- **Required work**: Each line of the data that includes the string "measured" is to be copied out.

- **Dataset content**:
=== Begin Enclosure ===

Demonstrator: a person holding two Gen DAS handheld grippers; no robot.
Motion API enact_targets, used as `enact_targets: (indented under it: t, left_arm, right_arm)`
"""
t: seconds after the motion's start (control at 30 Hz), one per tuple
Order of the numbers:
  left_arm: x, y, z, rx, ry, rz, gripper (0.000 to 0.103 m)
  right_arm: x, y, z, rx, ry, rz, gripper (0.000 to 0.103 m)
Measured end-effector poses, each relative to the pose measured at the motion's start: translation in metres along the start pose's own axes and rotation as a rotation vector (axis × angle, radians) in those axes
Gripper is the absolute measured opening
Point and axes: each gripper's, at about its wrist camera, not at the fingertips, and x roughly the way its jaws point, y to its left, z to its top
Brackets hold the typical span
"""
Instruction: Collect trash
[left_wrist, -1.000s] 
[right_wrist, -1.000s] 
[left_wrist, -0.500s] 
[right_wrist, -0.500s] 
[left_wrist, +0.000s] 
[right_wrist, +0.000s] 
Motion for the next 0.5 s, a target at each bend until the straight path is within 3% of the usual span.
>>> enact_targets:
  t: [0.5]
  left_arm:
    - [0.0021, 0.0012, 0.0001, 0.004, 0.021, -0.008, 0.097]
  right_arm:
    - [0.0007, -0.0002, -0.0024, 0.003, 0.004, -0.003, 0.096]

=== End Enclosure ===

- **Solved exercise**:
Measured end-effector poses, each relative to the pose measured at the motion's start: translation in metres along the start pose's own axes and rotation as a rotation vector (axis × angle, radians) in those axes
Gripper is the absolute measured opening

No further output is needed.